Required Privileges and Permissions - ADAudit Plus
Create a 'user' account in your Active Directory and configure ADAudit Plus Service / Domain Settings Page with this 'user' account for data collection, processing and report generation.
ADAudit Plus instantly starts to audit, when provided with a 'Domain Admin' account. When users' do not want to provide a 'Domain Admin' account, follow the below steps to manually configure the successful working of ADAudit Plus.
Manage Auditing and Security Log Privilege
Add the user in 'Manage auditing and security log' policy; this is present in Computer Configuration | Windows Settings | Security Settings | Local Policies | User Rights Assignment - Use a GPO and push this setting to all audited Servers.
Member of Event Log Readers
- For Domain Controllers above 2003: Open Active Directory Users and Computers | Builtin Container | Add user as a member of 'Event Log Readers' group.
DCOM & WMI Permission
The 'user' must have the DCOM & WMI permission in the Primary Domain Controller of the domain.
- DCOM Permission: Component Services | Computers | My Computer | Right Click and go to Properties | COM Security | Edit Limits of 'Launch and Activation Permissions | In Security Limits, Add the 'user' with Allow for all permissions. .

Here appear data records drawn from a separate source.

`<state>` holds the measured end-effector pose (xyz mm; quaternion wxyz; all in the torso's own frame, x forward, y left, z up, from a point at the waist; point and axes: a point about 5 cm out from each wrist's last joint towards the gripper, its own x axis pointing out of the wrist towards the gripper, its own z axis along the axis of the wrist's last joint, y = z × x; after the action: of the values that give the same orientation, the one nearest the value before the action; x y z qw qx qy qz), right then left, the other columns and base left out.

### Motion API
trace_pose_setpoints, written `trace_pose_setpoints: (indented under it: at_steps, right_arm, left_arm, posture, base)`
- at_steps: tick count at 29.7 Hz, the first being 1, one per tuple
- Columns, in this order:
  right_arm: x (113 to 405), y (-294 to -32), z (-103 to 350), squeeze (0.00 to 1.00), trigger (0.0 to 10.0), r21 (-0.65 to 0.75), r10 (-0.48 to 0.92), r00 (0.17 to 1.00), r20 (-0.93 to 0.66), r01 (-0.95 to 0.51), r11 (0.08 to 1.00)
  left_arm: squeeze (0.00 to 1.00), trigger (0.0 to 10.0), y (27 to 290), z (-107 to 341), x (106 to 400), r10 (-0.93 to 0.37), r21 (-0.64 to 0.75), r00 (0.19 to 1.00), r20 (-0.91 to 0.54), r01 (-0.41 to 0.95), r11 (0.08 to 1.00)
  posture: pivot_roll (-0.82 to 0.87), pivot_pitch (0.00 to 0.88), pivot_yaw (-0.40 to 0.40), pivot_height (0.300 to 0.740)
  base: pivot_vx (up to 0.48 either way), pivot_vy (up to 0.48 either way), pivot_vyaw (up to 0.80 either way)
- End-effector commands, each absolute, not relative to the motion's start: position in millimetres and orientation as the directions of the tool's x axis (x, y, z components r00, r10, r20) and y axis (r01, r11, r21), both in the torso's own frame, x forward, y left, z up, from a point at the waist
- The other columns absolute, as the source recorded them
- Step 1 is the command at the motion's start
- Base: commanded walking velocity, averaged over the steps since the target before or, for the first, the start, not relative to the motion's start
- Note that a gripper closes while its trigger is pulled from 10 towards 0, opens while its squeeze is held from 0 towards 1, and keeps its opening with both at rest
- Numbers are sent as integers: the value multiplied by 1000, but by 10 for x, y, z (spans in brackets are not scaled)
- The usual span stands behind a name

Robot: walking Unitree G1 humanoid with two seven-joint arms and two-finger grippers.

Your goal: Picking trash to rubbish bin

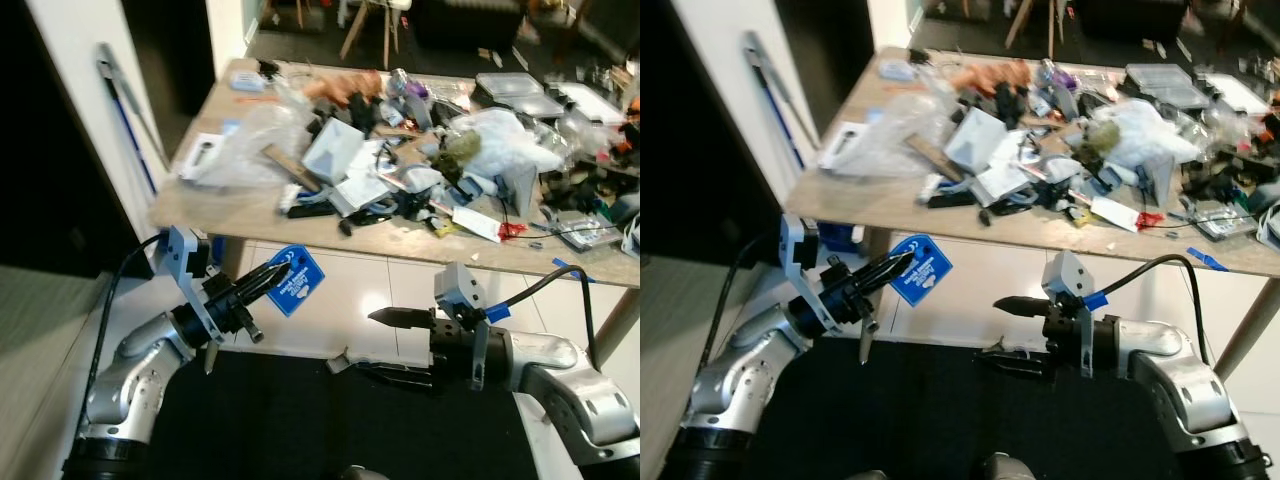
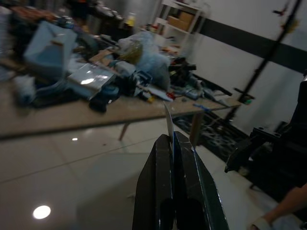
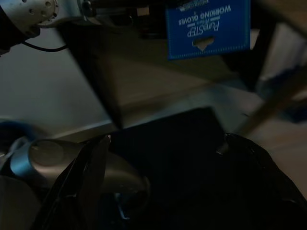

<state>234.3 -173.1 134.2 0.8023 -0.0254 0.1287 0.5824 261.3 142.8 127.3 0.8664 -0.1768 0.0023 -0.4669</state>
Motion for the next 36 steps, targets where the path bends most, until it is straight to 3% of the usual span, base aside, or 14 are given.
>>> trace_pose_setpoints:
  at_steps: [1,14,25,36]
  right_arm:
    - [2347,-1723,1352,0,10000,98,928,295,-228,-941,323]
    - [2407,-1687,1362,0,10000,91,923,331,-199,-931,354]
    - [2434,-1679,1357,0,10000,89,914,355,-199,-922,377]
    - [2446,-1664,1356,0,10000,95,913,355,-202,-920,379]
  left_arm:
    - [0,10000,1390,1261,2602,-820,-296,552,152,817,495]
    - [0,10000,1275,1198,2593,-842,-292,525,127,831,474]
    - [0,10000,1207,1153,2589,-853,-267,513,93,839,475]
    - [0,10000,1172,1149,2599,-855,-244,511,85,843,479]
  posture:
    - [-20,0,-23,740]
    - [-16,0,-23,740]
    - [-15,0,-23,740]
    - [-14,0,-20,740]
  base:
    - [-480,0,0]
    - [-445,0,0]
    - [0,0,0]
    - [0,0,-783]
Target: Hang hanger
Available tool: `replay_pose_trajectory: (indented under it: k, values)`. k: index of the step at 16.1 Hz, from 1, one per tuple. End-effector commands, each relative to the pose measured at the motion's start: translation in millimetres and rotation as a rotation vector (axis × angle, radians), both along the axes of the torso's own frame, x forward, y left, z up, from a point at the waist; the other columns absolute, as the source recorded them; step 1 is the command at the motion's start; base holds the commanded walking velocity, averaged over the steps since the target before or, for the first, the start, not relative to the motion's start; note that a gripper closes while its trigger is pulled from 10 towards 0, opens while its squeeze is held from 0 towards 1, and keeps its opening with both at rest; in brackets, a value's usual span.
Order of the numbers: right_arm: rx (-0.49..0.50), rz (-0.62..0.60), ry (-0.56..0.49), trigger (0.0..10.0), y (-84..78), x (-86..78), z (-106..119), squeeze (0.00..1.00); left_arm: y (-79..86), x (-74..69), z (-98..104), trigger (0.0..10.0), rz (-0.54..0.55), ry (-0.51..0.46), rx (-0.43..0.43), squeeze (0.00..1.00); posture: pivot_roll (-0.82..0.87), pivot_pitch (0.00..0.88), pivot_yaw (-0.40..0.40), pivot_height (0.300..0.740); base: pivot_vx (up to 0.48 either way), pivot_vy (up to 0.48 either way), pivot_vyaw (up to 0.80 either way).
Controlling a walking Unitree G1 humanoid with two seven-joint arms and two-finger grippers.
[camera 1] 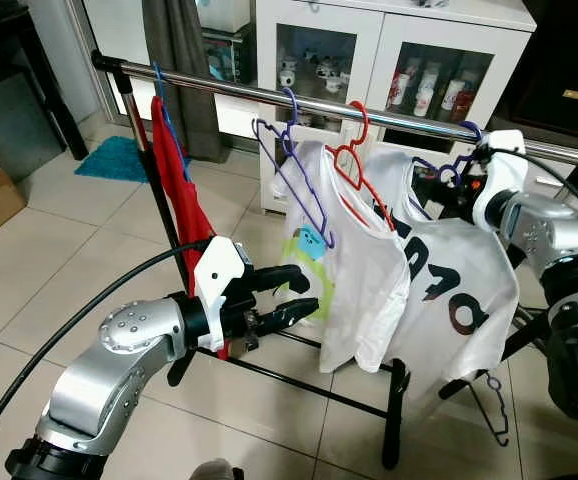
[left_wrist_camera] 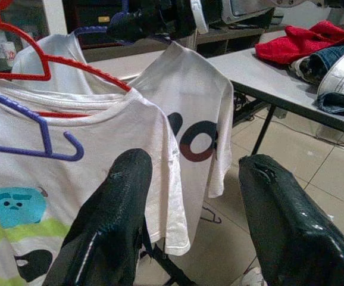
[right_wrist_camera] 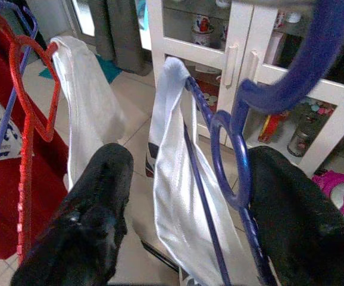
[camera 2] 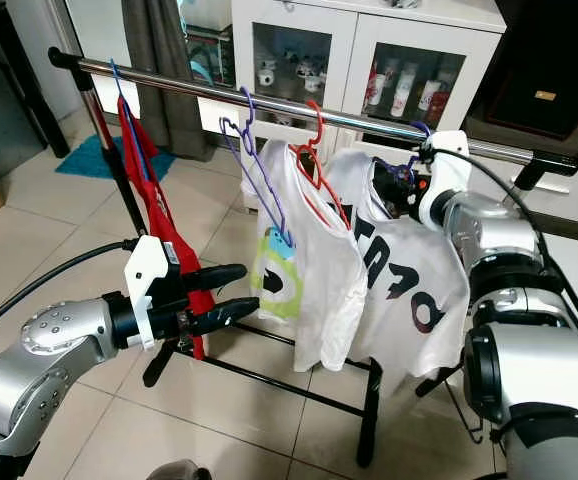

- WMI Permission: Go to Start | Run 'wmimgmt.msc' | Security Tab | CIMV2 | Security | Add the 'user' with Allow for all permissions.
Member of Group Policy Creator Owners
Open Active Directory Users and Computers | Users Container | Add user as a member of 'Group Policy Creator Owners' group
Member of Local Administrators Group
Open Local Users and Groups | Groups | Add user as a member of 'Local Administrators' group (On Every Monitored File Servers for File Server Auditing).